> **Given data**:

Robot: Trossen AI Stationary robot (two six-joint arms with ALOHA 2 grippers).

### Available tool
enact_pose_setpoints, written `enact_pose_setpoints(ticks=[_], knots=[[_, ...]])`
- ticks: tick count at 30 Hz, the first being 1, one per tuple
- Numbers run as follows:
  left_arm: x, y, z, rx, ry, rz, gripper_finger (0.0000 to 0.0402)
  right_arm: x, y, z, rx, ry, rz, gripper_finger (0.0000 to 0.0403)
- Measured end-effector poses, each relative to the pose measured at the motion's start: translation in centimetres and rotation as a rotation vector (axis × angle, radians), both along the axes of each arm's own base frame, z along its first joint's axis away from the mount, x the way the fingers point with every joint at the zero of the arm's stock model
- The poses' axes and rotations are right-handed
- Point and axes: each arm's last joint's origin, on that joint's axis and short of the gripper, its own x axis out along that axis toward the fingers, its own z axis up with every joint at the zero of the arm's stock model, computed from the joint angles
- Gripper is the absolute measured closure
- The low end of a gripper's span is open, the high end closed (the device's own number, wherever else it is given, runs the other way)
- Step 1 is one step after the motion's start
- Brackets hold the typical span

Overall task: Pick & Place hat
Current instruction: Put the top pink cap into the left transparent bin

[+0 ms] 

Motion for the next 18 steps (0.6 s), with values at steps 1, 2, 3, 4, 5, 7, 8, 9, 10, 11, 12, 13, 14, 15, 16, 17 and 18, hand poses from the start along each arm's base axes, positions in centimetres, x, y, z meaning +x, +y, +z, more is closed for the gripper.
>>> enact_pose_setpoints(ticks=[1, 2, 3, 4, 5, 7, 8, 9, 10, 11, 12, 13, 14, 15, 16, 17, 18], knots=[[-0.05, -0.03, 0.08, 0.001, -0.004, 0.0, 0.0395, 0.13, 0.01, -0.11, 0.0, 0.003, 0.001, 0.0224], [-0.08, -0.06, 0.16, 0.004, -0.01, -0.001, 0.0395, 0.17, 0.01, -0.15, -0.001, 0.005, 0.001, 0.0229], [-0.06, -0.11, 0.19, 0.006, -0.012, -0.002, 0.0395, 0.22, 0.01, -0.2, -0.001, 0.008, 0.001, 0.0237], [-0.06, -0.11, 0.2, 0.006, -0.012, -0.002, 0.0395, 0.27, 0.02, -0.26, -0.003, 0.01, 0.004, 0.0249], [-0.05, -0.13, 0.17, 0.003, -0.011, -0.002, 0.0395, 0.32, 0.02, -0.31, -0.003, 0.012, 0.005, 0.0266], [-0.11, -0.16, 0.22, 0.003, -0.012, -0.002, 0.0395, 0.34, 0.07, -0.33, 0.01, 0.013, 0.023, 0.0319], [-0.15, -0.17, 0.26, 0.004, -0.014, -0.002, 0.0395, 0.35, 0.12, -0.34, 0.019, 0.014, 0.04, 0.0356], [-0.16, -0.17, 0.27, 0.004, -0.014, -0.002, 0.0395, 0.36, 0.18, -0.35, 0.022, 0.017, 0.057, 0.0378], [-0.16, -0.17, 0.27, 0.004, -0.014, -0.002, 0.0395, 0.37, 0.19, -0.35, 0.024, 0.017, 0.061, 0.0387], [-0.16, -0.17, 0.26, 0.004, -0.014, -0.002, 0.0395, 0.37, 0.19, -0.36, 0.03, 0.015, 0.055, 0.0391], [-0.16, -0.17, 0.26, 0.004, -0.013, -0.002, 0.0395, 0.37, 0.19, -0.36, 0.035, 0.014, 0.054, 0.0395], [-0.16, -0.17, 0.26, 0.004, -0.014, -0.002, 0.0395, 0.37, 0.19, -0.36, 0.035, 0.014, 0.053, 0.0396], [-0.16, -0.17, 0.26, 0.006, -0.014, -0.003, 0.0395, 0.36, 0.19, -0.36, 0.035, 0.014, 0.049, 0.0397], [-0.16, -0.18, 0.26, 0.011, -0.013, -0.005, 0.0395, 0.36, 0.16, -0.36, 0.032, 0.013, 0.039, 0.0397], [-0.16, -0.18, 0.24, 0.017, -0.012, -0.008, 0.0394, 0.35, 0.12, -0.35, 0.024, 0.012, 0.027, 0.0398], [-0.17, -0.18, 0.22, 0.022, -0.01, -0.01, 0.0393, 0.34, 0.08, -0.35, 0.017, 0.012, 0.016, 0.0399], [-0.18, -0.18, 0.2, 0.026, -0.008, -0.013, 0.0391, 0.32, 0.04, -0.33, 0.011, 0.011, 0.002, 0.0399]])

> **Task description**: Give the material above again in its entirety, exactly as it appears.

> **Expected output**:
Robot: Trossen AI Stationary robot (two six-joint arms with ALOHA 2 grippers).

### Available tool
enact_pose_setpoints, written `enact_pose_setpoints(ticks=[_], knots=[[_, ...]])`
- ticks: tick count at 30 Hz, the first being 1, one per tuple
- Numbers run as follows:
  left_arm: x, y, z, rx, ry, rz, gripper_finger (0.0000 to 0.0402)
  right_arm: x, y, z, rx, ry, rz, gripper_finger (0.0000 to 0.0403)
- Measured end-effector poses, each relative to the pose measured at the motion's start: translation in centimetres and rotation as a rotation vector (axis × angle, radians), both along the axes of each arm's own base frame, z along its first joint's axis away from the mount, x the way the fingers point with every joint at the zero of the arm's stock model
- The poses' axes and rotations are right-handed
- Point and axes: each arm's last joint's origin, on that joint's axis and short of the gripper, its own x axis out along that axis toward the fingers, its own z axis up with every joint at the zero of the arm's stock model, computed from the joint angles
- Gripper is the absolute measured closure
- The low end of a gripper's span is open, the high end closed (the device's own number, wherever else it is given, runs the other way)
- Step 1 is one step after the motion's start
- Brackets hold the typical span

Overall task: Pick & Place hat
Current instruction: Put the top pink cap into the left transparent bin

[+0 ms] 

Motion for the next 18 steps (0.6 s), with values at steps 1, 2, 3, 4, 5, 7, 8, 9, 10, 11, 12, 13, 14, 15, 16, 17 and 18, hand poses from the start along each arm's base axes, positions in centimetres, x, y, z meaning +x, +y, +z, more is closed for the gripper.
>>> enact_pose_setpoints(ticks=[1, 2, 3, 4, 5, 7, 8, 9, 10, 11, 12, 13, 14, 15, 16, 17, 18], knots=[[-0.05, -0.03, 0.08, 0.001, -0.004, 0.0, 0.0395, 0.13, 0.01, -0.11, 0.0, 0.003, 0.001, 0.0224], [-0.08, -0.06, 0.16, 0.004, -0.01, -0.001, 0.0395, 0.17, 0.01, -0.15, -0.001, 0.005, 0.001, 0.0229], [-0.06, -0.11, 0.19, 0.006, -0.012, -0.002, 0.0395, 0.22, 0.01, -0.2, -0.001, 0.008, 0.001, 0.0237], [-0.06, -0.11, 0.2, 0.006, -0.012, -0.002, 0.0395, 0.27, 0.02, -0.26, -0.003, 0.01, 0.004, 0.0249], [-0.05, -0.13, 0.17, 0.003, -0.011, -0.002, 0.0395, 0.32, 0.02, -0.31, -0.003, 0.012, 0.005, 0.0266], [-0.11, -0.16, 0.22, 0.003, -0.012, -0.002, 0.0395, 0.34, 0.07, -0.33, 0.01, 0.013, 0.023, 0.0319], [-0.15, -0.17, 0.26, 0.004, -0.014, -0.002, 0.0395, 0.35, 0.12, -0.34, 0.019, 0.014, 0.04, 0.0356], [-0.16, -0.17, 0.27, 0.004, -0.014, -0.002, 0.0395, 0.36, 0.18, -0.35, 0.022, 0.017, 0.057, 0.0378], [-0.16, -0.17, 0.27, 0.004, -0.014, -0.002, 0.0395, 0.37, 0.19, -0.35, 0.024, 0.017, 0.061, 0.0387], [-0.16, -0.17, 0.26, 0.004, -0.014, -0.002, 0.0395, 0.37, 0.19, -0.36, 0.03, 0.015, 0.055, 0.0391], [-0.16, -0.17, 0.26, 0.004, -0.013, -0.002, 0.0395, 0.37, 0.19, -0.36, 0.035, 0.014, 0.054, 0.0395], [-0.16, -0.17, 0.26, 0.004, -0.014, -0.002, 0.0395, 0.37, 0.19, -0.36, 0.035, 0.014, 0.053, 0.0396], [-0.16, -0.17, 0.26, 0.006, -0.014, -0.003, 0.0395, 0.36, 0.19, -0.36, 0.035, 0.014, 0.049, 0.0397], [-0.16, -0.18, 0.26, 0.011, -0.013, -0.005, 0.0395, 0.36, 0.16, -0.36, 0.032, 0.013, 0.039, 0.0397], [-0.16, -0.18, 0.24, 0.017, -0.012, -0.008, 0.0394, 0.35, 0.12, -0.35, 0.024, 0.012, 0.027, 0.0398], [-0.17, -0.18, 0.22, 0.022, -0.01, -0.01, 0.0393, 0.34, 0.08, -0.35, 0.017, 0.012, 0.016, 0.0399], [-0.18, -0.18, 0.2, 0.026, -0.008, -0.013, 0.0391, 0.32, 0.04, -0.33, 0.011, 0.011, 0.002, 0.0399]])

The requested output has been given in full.